Resisting Mateo (Morelli Family 5) - Page 81

“Apparently not,” he says, climbing off the bed.

Panic fills my chest, making it difficult to breathe. “You weren’t wrong about me, Mateo. I desperately wanted to be that for you. You know I did.”

As he steps into his pants, he turns back to meet my gaze. “Then why aren’t you?”

He knows why, goddammit. Still, it makes my heart sink like I’ve failed him.

“Maybe we have different definitions of unconditional,” he says casually, looking away from me and buttoning his pants.

My mind races as he pulls his shirt on. I don’t want him to leave, not like this. Not disappointed in me.

Then he says, “Can you take off the necklace?”

My hand flies to my neck, to the locket hanging there. “Why?”

“Because it’s already dangled from the neck of one woman who didn’t love me, and I don’t want to do that again.”

This is even worse—I can’t keep the look of absolute revulsion off my face as he all but calls me Beth.

I didn’t know the story of Beth, but Meg filled me in. Meg doesn’t hate her, because she’s Meg. But I do—fuck that bitch. Doing what she did to him probably made him the way he is.

“I am not like Beth.”

“I think I’m a better judge of that than you,” he points out mildly, buttoning up his shirt.

“Stop getting dressed,” I say, impulsively. “Sit back down and talk to me.”

“It’s time to get back to my life, Mia,” he tells me.

Ouch. “I’m part of your life,” I remind him softly.

He sighs, taking a seat on the edge of my bed and looking back at me with a look that verges on apologetic. “I think that was a mistake.”

I fall back on my legs, feeling a little like he just stole the breath from my lungs. “Are you… are you dumping me?”

“We’re not 15, I’m not dumping you. I just don’t want to do this to you anymore. I thought this would be rewarding for both of us, and it obviously isn’t turning out the way we thought it would. I think it could’ve, if you would’ve been able to…” He stops, shaking his head. “But it doesn’t matter. It didn’t, and it’s not your fault but you can’t give me what I need from you.”

“Yes I can,” I say automatically, not even realizing what I’m saying. I just have to disagree with him, because I don’t want this.

“It’s okay,” he says, reaching out and tenderly caressing my jaw. “You don’t have to.”

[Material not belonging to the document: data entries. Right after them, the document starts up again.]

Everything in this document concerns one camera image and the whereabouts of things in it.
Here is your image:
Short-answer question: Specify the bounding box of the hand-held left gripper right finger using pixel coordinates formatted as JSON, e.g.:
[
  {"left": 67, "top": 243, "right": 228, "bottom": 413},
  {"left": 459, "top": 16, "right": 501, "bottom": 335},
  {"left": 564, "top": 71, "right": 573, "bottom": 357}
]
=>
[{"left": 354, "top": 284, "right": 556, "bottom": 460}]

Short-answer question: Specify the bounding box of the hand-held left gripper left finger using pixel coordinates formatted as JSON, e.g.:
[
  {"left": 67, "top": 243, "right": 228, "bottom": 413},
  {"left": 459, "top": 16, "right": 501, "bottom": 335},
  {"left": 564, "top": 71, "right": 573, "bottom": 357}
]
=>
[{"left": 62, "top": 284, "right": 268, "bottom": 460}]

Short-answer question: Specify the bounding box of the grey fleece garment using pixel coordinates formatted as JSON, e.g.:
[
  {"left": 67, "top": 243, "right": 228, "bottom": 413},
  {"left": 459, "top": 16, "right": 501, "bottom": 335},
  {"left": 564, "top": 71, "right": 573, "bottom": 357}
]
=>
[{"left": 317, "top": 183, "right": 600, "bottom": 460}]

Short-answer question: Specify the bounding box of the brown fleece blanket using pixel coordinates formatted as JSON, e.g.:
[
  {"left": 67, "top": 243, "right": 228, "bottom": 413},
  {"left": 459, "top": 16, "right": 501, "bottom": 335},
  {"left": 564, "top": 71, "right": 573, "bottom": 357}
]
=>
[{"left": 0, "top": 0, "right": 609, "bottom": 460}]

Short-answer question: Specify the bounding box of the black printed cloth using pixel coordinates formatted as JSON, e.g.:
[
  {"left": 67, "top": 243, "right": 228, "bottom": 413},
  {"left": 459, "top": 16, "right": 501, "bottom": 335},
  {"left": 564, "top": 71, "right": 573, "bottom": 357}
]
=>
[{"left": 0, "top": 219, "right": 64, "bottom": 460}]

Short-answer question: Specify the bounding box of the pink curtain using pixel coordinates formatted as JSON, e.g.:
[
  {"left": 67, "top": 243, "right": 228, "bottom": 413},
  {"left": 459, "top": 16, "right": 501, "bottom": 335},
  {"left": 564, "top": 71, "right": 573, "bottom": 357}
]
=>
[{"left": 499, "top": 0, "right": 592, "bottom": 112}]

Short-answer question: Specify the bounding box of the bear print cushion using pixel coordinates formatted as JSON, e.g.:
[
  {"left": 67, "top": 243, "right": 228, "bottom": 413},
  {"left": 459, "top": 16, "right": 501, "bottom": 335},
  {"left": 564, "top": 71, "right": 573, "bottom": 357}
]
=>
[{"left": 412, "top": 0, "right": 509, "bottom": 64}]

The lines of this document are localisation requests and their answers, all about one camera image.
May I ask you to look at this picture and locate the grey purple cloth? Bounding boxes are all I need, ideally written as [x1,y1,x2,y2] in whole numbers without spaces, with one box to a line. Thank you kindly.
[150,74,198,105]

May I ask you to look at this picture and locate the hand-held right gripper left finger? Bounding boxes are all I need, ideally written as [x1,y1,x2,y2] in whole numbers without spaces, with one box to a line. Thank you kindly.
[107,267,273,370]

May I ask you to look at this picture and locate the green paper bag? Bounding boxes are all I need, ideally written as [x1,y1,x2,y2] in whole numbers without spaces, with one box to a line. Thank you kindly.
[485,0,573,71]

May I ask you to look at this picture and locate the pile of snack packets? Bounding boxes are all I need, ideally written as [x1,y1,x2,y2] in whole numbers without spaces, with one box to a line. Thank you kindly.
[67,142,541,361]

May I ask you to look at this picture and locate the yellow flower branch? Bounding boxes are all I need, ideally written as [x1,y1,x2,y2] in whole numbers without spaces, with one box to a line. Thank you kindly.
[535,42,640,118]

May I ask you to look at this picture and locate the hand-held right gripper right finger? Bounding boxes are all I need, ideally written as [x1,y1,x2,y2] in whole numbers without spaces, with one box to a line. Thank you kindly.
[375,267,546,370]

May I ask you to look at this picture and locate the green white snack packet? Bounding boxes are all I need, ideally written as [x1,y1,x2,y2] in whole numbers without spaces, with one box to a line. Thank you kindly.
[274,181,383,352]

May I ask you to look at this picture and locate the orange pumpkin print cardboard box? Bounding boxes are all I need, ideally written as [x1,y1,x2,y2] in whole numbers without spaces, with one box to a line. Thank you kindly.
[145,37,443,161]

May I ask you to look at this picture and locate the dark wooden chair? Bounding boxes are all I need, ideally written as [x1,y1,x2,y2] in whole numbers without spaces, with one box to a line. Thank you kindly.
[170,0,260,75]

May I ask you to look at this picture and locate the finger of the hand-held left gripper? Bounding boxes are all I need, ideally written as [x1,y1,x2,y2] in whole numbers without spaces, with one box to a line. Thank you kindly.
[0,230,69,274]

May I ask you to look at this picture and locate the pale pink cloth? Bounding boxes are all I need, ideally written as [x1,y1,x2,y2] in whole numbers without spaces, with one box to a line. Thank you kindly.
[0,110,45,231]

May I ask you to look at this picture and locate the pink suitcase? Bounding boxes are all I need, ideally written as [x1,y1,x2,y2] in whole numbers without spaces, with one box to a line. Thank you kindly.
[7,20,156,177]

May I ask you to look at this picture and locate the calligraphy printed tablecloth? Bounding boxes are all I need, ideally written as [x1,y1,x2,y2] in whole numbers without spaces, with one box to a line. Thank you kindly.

“But I can,” I argue, wanting to sink into his touch. Wanting to cry. Is he serious? He killed my boyfriend, and after a month he’s just going to call it? What the fuck? This was all for nothing, and he’s disappointed in me. It’s like he’s undone everything. It’s like he’s erasing the good memories. It’s like… he’s erasing me from his life.

“I’m going to get you an apartment in the city near campus. I won’t make you stay here any longer. I’ll still pay for you to finish your degree, it’s the least I can do for you.”

I shake my head in denial, unable to grasp this. “You’ve gotta be kidding me. You’re punishing me. This is a punishment.”

“This is not a punishment, Mia. It’s a punishment to be with someone you love, knowing they don’t feel the same way. That’s a punishment. And I don’t want to do it again. It hurt like hell last time. Right now this is just a disappointment. Let’s not let it grow into a painful memory.”

“This isn’t right,” I tell him, shaking my head. “I don’t want us to be a disappointment. I don’t want this. I don’t want to leave.”

“Well, there’s no point in you staying.”

“But I’ll never see you again.”

Smiling faintly, he stands. “That’s probably a step in the right direction.”

“No.” I climb closer to the edge of the bed, grabbing the tail of his shirt since he hasn’t tucked it in yet. I tug him closer, bracing my hands on his sides, searching my mind for something to say, something to do. He’s wrong. He’s wrong about all of this. I’m not unable to give him what he wants. I can love him unconditionally. I was willing to share him, for fuck’s sake. It’s just… the toll that would take on me, loving him when every ounce of that love costs so much now….

Gently tugging his shirt out of my hand, he says, “Let go, Mia.”

Tears spring to my eyes and I feel like my heart is splintering apart in my chest. “I don’t want to let go.”

“Well, you have to let go of something. Either let go of me, or… It seems like the only option is to let go of me. Move on with your life.”

“That’s not the only option,” I say, quietly. “I don’t want this.”